What I have proposed in previous email is,

Converting,

struct nvme_queue *nvmeq = dev->queues[i];
if (!nvmeq)
continue;
spin_lock_irq(nvmeq->q_lock);

to replace with,

struct nvme_queue *nvmeq = rcu_dereference(dev->queues[i]);
if (!nvmeq)
continue;
spin_lock_irq(nvmeq->q_lock);

This will prevent fetching content of q_lock before checking for NULL
condition. Classic usage or RCU.

2015-05-22 17:47:57

by Keith Busch

[permalink] [raw]
Subject: Re: [PATCH] NVMe: Avoid interrupt disable during queue init.

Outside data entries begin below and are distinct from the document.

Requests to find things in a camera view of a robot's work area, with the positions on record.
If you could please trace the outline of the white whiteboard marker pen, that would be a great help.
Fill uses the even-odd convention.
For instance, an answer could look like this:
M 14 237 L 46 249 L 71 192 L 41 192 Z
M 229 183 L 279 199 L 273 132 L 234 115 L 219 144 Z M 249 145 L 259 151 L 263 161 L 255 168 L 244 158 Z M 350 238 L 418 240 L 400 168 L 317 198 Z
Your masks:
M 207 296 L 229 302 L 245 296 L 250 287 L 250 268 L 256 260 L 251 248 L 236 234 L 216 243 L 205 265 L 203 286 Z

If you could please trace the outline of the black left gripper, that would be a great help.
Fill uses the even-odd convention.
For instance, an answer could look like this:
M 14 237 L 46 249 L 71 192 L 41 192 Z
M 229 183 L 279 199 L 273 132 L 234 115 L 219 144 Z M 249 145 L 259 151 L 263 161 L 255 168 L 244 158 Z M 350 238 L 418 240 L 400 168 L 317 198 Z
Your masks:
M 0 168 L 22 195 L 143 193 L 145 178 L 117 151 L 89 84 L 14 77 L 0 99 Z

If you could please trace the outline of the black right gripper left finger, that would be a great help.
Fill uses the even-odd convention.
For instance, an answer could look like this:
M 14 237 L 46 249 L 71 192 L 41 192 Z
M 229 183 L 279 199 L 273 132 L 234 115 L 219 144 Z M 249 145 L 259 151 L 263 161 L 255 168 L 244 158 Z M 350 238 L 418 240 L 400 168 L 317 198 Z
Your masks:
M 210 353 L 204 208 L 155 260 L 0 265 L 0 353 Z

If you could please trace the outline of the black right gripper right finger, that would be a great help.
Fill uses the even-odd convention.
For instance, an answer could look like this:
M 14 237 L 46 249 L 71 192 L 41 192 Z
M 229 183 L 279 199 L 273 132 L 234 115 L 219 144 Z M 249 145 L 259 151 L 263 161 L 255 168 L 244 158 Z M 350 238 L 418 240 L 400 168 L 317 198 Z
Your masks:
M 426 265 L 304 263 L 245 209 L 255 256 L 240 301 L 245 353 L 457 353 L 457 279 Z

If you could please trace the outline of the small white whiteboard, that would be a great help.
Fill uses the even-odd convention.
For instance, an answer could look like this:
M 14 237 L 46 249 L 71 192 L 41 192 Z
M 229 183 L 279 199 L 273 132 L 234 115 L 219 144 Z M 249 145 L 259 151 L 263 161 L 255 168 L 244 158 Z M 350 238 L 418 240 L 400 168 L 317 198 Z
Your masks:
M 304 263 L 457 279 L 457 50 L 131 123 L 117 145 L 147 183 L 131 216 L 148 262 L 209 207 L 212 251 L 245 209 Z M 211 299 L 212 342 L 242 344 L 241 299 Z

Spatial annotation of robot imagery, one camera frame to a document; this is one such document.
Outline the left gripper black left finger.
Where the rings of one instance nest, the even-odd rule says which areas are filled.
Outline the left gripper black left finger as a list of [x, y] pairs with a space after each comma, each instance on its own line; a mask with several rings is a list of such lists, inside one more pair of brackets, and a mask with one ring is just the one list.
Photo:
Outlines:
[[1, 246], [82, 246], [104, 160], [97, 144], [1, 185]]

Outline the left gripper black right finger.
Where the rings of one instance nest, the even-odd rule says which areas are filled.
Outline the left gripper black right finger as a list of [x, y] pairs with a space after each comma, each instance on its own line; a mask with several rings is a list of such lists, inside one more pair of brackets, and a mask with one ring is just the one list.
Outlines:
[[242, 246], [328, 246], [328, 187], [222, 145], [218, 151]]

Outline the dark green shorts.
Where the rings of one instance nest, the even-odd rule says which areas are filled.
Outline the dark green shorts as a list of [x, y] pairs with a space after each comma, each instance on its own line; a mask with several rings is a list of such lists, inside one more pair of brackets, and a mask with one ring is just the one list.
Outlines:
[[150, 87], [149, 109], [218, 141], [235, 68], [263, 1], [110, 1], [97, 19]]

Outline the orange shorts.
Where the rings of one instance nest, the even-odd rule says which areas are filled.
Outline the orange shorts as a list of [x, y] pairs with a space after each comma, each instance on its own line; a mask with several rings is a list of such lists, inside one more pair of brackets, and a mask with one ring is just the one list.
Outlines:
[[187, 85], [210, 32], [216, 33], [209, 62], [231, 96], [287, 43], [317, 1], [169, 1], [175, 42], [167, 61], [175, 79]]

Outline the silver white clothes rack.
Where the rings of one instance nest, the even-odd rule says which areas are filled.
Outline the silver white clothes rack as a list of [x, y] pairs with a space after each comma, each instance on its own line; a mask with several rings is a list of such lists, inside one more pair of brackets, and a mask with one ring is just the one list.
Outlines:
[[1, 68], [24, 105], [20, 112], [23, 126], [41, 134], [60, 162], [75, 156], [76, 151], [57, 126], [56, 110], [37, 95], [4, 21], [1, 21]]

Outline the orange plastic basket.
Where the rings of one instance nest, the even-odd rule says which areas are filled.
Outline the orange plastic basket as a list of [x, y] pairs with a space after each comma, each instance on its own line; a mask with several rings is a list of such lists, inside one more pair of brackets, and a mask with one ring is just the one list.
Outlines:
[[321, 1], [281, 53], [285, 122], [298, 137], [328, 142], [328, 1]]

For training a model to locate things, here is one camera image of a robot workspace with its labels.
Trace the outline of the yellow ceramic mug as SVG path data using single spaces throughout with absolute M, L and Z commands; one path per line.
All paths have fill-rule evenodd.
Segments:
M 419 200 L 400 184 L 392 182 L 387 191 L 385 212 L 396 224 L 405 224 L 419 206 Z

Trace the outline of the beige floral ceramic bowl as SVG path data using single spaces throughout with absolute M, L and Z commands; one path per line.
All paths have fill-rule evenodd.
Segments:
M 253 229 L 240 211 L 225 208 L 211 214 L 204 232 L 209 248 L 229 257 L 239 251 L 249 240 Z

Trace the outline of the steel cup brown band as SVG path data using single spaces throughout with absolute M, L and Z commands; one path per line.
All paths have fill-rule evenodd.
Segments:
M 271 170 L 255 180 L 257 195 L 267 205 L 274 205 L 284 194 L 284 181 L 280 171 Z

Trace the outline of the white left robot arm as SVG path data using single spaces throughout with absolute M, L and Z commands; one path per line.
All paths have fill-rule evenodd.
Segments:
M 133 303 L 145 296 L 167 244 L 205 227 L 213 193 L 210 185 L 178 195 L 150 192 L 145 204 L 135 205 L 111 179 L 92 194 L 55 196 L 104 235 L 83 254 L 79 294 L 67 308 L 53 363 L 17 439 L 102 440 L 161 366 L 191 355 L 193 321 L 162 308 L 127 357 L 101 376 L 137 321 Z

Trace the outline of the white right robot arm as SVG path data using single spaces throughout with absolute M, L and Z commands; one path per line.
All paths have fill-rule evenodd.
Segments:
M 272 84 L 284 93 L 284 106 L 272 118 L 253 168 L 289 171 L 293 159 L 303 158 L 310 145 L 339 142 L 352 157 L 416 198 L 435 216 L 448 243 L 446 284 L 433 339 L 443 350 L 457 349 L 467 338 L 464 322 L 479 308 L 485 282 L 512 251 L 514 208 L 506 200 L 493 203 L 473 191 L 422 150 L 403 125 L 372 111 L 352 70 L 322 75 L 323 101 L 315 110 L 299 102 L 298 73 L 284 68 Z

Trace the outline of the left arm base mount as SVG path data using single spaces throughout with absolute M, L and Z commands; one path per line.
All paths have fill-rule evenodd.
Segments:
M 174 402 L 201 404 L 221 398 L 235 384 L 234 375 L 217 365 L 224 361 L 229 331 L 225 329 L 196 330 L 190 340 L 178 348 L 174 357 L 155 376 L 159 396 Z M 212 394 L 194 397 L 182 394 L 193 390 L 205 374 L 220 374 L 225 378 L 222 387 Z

On Fri, 22 May 2015, Parav Pandit wrote:
> I agree to it that nvmeq won't be null after mb(); That alone is not sufficient.
>
> What I have proposed in previous email is,
>
> Converting,
>
> struct nvme_queue *nvmeq = dev->queues[i];
> if (!nvmeq)
> continue;
> spin_lock_irq(nvmeq->q_lock);
>
> to replace with,
>
> struct nvme_queue *nvmeq = rcu_dereference(dev->queues[i]);
> if (!nvmeq)
> continue;
> spin_lock_irq(nvmeq->q_lock);
>
> This will prevent fetching content of q_lock before checking for NULL
> condition. Classic usage or RCU.

What the heck are you talking about? The value of dev->queue_count won't
even let the thread iterate an nvmeq before q_lock is initialized.

We used to rcu protect queue access, but that was to make nvme's
make_request_fn safe to surprise removal, not for the polling thread.

2015-05-22 18:18:43

by Parav Pandit

[permalink] [raw]
Subject: Re: [PATCH] NVMe: Avoid interrupt disable during queue init.

On Fri, May 22, 2015 at 11:17 PM, Keith Busch <[email protected]> wrote:
> On Fri, 22 May 2015, Parav Pandit wrote:
>>
>> I agree to it that nvmeq won't be null after mb(); That alone is not
>> sufficient.
>>
>> What I have proposed in previous email is,
>>
>> Converting,
>>
>> struct nvme_queue *nvmeq = dev->queues[i];
>> if (!nvmeq)
>> continue;
>> spin_lock_irq(nvmeq->q_lock);
>>
>> to replace with,
>>
>> struct nvme_queue *nvmeq = rcu_dereference(dev->queues[i]);
>> if (!nvmeq)
>> continue;
>> spin_lock_irq(nvmeq->q_lock);
>>
>> This will prevent fetching content of q_lock before checking for NULL
>> condition. Classic usage or RCU.
>
>
> What the heck are you talking about? The value of dev->queue_count won't
> even let the thread iterate an nvmeq before q_lock is initialized.
>
Oh, right. My bad. I was getting confused with the possible reordering
in reset path within,
nvme_free_queues()
1320 dev->queue_count--;
1321 dev->queues[i] = NULL;

while nvme_kthread is working on it.
But thats unlikely case because device is removed from the list before.

Yes, so mb() is good enough.
I will send you the patch.
Thanks.


> We used to rcu protect queue access, but that was to make nvme's
> make_request_fn safe to surprise removal, not for the polling thread.